PaperhouseThis brilliant but criminally neglected horror-fantasy is long overdue for a rediscovery. In an increasingly rare development, the film spins a gripping, consistently surprising narrative, and, even rarer, does so with a great deal of originality.

PAPERHOUSE, a modestly budgeted British production from 1988, was adapted from the young adult novel MARIANNE DREAMS by Catherine Storr. The film was the well-received (by the lucky few who got a chance to see it) feature debut of director Bernard Rose, and in many ways set the tone for what was to come from this staunchly idiosyncratic filmmaker, who’s best known for the successful Clive Barker adaptation CANDYMAN.

PAPERHOUSE also foreshadowed the distribution problems many of Rose’s subsequent films would undergo in its truncated theatrical release by the short-lived Vestron Films. Later Rose projects include the true crime drama CHICAGO JOE AND THE SHOWGIRL (1990), which was barely released, ANNA KARENINA (1997), which was recut by its distributors, and the acclaimed IVANSXTC (2000), which like PAPERHOUSE was given extremely limited distribution.

In PAPERHOUSE the 11-year-old Anna is coming down with something—she suffers from fainting spells during which she dreams of a foreboding house situated in the midst of an oddly deserted plain.  Anna comes to realize that the strange abode of her dreams is directly inspired by a drawing she made earlier. She makes some additions to the drawing, most notably a glum-faced boy in one of the house’s upper windows. Lo and behold, the next time Anna approaches the house in her dreams she finds a boy staring out that very window. He can’t move, though, as he’s paralyzed from the waist down.

Turns out the boy, named Mark, is real. He’s currently interred in a hospital located near the apartment where Anna lives with her aloof photographer mother and largely absent father. Anna decides it’s up to her to save the ailing Mark in her dreams, which for some reason Mark shares. Anna makes a mistake, though, in introducing her father into the dream world, as her subconscious renders him as a dark, eyeless brute who only makes Mark’s problems worse.

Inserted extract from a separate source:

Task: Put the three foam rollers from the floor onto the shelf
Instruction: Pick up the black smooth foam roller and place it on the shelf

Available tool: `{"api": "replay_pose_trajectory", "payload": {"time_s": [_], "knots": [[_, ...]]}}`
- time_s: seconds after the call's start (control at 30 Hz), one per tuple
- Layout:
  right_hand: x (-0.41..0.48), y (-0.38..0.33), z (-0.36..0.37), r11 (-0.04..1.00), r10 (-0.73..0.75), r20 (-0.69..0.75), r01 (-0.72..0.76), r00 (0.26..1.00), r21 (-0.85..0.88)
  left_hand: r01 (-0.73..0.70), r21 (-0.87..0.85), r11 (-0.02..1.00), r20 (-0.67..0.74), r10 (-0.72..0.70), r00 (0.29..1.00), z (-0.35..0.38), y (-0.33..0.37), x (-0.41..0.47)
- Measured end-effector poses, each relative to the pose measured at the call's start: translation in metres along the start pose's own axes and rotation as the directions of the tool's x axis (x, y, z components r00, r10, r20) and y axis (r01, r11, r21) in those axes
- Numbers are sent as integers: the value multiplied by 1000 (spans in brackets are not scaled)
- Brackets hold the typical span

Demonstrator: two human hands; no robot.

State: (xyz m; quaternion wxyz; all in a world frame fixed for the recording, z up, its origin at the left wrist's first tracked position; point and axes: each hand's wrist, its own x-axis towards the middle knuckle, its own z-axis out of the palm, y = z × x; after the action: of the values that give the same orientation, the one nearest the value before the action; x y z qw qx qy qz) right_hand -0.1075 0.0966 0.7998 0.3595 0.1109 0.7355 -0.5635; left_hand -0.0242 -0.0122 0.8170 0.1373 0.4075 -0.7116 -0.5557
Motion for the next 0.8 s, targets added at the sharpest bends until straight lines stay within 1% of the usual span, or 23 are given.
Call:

Mark it seems is going to die, and Anna has no way of helping him. Nor is she too easy on herself, as the more time she spends in her dream world, the more her physical body suffers, slipping into fever and delirium to the point where she no longer has to dream in order to contact Mark in the forbidding house!

Although his filmography is wildly uneven, Bernard Rose is an uncommonly gifted moviemaker. That’s fully evident in PAPERHOUSE, which has a smooth, confident flow and uniformly solid performances. The American Glenne Headly, speaking with a convincing British accent, is quite good as the lead character’s mother, and Charlotte Burke extremely winning as the winsome Anna. The latter is not the type of wide-eyed innocent favored by Hollywood, but a conflicted young woman who’s often bratty and self-centered–in other words, a girl who could have been snatched directly out of the real world.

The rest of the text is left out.